INSTRUCTIONS TO FOLLOW:
Retype the data in its entirety, with no word changed.

......

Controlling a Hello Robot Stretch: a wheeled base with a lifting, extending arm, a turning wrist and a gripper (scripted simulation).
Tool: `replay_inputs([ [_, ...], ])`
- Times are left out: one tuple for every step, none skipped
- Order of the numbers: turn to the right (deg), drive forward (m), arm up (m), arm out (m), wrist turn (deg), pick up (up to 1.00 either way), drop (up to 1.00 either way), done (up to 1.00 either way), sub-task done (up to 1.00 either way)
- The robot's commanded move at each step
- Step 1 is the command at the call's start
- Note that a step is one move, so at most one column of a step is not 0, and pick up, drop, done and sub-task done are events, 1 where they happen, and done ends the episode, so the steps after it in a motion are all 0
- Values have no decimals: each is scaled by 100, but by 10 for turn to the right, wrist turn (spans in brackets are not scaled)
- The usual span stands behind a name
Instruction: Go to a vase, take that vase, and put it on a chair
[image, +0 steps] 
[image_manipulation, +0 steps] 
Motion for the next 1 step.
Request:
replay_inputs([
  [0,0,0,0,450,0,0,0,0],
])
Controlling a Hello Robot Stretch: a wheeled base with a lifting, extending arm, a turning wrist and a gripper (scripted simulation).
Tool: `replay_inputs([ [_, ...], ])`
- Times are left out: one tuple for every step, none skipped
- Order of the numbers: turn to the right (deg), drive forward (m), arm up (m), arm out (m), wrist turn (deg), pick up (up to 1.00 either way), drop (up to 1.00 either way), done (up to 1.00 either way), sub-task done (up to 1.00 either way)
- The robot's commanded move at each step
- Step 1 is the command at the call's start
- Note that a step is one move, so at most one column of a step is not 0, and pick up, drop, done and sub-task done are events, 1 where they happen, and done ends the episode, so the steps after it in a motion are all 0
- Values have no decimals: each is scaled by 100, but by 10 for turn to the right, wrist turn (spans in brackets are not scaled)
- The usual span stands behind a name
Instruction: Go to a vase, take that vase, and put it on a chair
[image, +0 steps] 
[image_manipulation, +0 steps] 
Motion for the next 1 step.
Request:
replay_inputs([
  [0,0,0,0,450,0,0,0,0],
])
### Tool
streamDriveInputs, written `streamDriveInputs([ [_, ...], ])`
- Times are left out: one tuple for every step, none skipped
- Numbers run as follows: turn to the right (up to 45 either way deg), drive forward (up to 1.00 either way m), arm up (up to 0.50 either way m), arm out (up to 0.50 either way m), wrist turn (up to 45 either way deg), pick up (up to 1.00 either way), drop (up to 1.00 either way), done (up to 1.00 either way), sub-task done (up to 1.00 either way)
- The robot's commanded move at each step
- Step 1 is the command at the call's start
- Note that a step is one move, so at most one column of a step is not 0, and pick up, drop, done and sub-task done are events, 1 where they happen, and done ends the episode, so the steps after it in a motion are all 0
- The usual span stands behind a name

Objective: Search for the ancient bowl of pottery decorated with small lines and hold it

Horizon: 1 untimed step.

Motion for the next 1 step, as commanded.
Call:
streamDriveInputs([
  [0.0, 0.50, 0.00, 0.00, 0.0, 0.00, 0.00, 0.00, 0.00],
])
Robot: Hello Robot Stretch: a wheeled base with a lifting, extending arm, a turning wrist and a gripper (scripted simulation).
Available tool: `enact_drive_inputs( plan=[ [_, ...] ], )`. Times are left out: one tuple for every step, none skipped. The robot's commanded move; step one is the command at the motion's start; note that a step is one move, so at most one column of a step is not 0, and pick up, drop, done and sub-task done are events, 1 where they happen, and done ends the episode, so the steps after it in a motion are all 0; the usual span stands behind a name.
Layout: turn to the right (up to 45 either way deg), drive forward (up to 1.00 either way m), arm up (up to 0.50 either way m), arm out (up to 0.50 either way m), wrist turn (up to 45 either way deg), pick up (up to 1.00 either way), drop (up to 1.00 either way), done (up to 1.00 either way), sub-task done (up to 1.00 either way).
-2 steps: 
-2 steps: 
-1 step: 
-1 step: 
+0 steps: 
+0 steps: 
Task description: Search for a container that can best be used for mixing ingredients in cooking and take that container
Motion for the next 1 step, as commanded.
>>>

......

SOLUTION TO THE PROBLEM:
Controlling a Hello Robot Stretch: a wheeled base with a lifting, extending arm, a turning wrist and a gripper (scripted simulation).
Tool: `replay_inputs([ [_, ...], ])`
- Times are left out: one tuple for every step, none skipped
- Order of the numbers: turn to the right (deg), drive forward (m), arm up (m), arm out (m), wrist turn (deg), pick up (up to 1.00 either way), drop (up to 1.00 either way), done (up to 1.00 either way), sub-task done (up to 1.00 either way)
- The robot's commanded move at each step
- Step 1 is the command at the call's start
- Note that a step is one move, so at most one column of a step is not 0, and pick up, drop, done and sub-task done are events, 1 where they happen, and done ends the episode, so the steps after it in a motion are all 0
- Values have no decimals: each is scaled by 100, but by 10 for turn to the right, wrist turn (spans in brackets are not scaled)
- The usual span stands behind a name
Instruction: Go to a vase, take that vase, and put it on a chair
[image, +0 steps] 
[image_manipulation, +0 steps] 
Motion for the next 1 step.
Request:
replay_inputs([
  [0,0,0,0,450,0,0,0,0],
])
Controlling a Hello Robot Stretch: a wheeled base with a lifting, extending arm, a turning wrist and a gripper (scripted simulation).
Tool: `replay_inputs([ [_, ...], ])`
- Times are left out: one tuple for every step, none skipped
- Order of the numbers: turn to the right (deg), drive forward (m), arm up (m), arm out (m), wrist turn (deg), pick up (up to 1.00 either way), drop (up to 1.00 either way), done (up to 1.00 either way), sub-task done (up to 1.00 either way)
- The robot's commanded move at each step
- Step 1 is the command at the call's start
- Note that a step is one move, so at most one column of a step is not 0, and pick up, drop, done and sub-task done are events, 1 where they happen, and done ends the episode, so the steps after it in a motion are all 0
- Values have no decimals: each is scaled by 100, but by 10 for turn to the right, wrist turn (spans in brackets are not scaled)
- The usual span stands behind a name
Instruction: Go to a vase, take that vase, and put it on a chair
[image, +0 steps] 
[image_manipulation, +0 steps] 
Motion for the next 1 step.
Request:
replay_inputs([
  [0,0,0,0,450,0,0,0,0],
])
### Tool
streamDriveInputs, written `streamDriveInputs([ [_, ...], ])`
- Times are left out: one tuple for every step, none skipped
- Numbers run as follows: turn to the right (up to 45 either way deg), drive forward (up to 1.00 either way m), arm up (up to 0.50 either way m), arm out (up to 0.50 either way m), wrist turn (up to 45 either way deg), pick up (up to 1.00 either way), drop (up to 1.00 either way), done (up to 1.00 either way), sub-task done (up to 1.00 either way)
- The robot's commanded move at each step
- Step 1 is the command at the call's start
- Note that a step is one move, so at most one column of a step is not 0, and pick up, drop, done and sub-task done are events, 1 where they happen, and done ends the episode, so the steps after it in a motion are all 0
- The usual span stands behind a name

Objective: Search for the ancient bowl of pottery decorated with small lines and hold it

Horizon: 1 untimed step.

Motion for the next 1 step, as commanded.
Call:
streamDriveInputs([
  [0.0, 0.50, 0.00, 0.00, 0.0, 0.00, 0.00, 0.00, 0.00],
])
Robot: Hello Robot Stretch: a wheeled base with a lifting, extending arm, a turning wrist and a gripper (scripted simulation).
Available tool: `enact_drive_inputs( plan=[ [_, ...] ], )`. Times are left out: one tuple for every step, none skipped. The robot's commanded move; step one is the command at the motion's start; note that a step is one move, so at most one column of a step is not 0, and pick up, drop, done and sub-task done are events, 1 where they happen, and done ends the episode, so the steps after it in a motion are all 0; the usual span stands behind a name.
Layout: turn to the right (up to 45 either way deg), drive forward (up to 1.00 either way m), arm up (up to 0.50 either way m), arm out (up to 0.50 either way m), wrist turn (up to 45 either way deg), pick up (up to 1.00 either way), drop (up to 1.00 either way), done (up to 1.00 either way), sub-task done (up to 1.00 either way).
-2 steps: 
-2 steps: 
-1 step: 
-1 step: 
+0 steps: 
+0 steps: 
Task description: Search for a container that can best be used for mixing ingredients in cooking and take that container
Motion for the next 1 step, as commanded.
>>>

The reply is now complete.